▶ _Task brief_
Repeat the records below exactly. Omit the pictures.

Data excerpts

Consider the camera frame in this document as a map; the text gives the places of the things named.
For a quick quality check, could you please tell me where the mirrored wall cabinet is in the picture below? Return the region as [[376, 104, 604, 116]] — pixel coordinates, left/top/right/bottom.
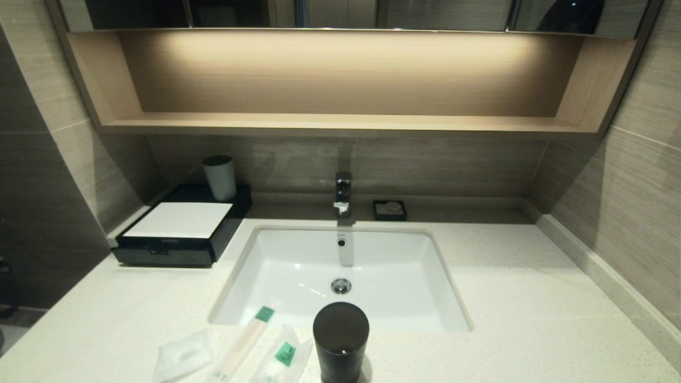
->
[[59, 0, 652, 39]]

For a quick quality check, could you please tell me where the pale grey tumbler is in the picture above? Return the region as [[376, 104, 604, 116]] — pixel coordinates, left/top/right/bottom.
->
[[202, 155, 237, 202]]

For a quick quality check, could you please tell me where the light wooden wall shelf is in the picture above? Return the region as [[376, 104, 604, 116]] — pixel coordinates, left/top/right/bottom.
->
[[45, 0, 666, 141]]

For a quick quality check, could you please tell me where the white ceramic sink basin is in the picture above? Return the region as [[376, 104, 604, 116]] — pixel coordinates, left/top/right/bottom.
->
[[207, 223, 473, 334]]

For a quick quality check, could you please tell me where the black amenity box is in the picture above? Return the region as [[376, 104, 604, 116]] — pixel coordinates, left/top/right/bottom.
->
[[112, 184, 253, 268]]

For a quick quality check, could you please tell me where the clear square plastic packet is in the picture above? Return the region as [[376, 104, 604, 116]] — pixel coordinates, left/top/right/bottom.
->
[[153, 328, 218, 383]]

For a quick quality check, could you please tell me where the white packet green label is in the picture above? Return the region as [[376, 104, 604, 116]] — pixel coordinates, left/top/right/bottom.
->
[[250, 326, 302, 383]]

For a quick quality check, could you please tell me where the black tumbler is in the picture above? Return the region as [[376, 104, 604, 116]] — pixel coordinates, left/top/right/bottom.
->
[[312, 302, 370, 383]]

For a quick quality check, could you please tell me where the chrome basin faucet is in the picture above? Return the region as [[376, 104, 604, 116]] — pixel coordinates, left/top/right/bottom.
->
[[334, 171, 353, 219]]

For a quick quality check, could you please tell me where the long comb packet green label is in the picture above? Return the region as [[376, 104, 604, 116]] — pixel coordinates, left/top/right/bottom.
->
[[210, 306, 277, 383]]

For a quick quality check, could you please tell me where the black soap dish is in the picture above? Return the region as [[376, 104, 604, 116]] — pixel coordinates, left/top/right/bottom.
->
[[372, 199, 408, 221]]

▶ _Written solution_
Consider the camera frame in this document as a map; the text gives the places of the things named.
For a quick quality check, could you please tell me where the mirrored wall cabinet is in the picture below? Return the region as [[376, 104, 604, 116]] — pixel coordinates, left/top/right/bottom.
->
[[59, 0, 652, 39]]

For a quick quality check, could you please tell me where the pale grey tumbler is in the picture above? Return the region as [[376, 104, 604, 116]] — pixel coordinates, left/top/right/bottom.
->
[[202, 155, 237, 202]]

For a quick quality check, could you please tell me where the light wooden wall shelf is in the picture above? Return the region as [[376, 104, 604, 116]] — pixel coordinates, left/top/right/bottom.
->
[[45, 0, 666, 141]]

For a quick quality check, could you please tell me where the white ceramic sink basin is in the picture above? Return the region as [[376, 104, 604, 116]] — pixel coordinates, left/top/right/bottom.
->
[[207, 223, 473, 334]]

For a quick quality check, could you please tell me where the black amenity box is in the picture above? Return the region as [[376, 104, 604, 116]] — pixel coordinates, left/top/right/bottom.
->
[[112, 184, 253, 268]]

For a quick quality check, could you please tell me where the clear square plastic packet is in the picture above? Return the region as [[376, 104, 604, 116]] — pixel coordinates, left/top/right/bottom.
->
[[153, 328, 218, 383]]

For a quick quality check, could you please tell me where the white packet green label is in the picture above? Return the region as [[376, 104, 604, 116]] — pixel coordinates, left/top/right/bottom.
->
[[250, 326, 302, 383]]

For a quick quality check, could you please tell me where the black tumbler is in the picture above? Return the region as [[376, 104, 604, 116]] — pixel coordinates, left/top/right/bottom.
->
[[312, 302, 370, 383]]

For a quick quality check, could you please tell me where the chrome basin faucet is in the picture above? Return the region as [[376, 104, 604, 116]] — pixel coordinates, left/top/right/bottom.
->
[[334, 171, 353, 219]]

For a quick quality check, could you please tell me where the long comb packet green label is in the picture above? Return the region as [[376, 104, 604, 116]] — pixel coordinates, left/top/right/bottom.
->
[[210, 306, 277, 383]]

For a quick quality check, could you please tell me where the black soap dish is in the picture above? Return the region as [[376, 104, 604, 116]] — pixel coordinates, left/top/right/bottom.
->
[[372, 199, 408, 221]]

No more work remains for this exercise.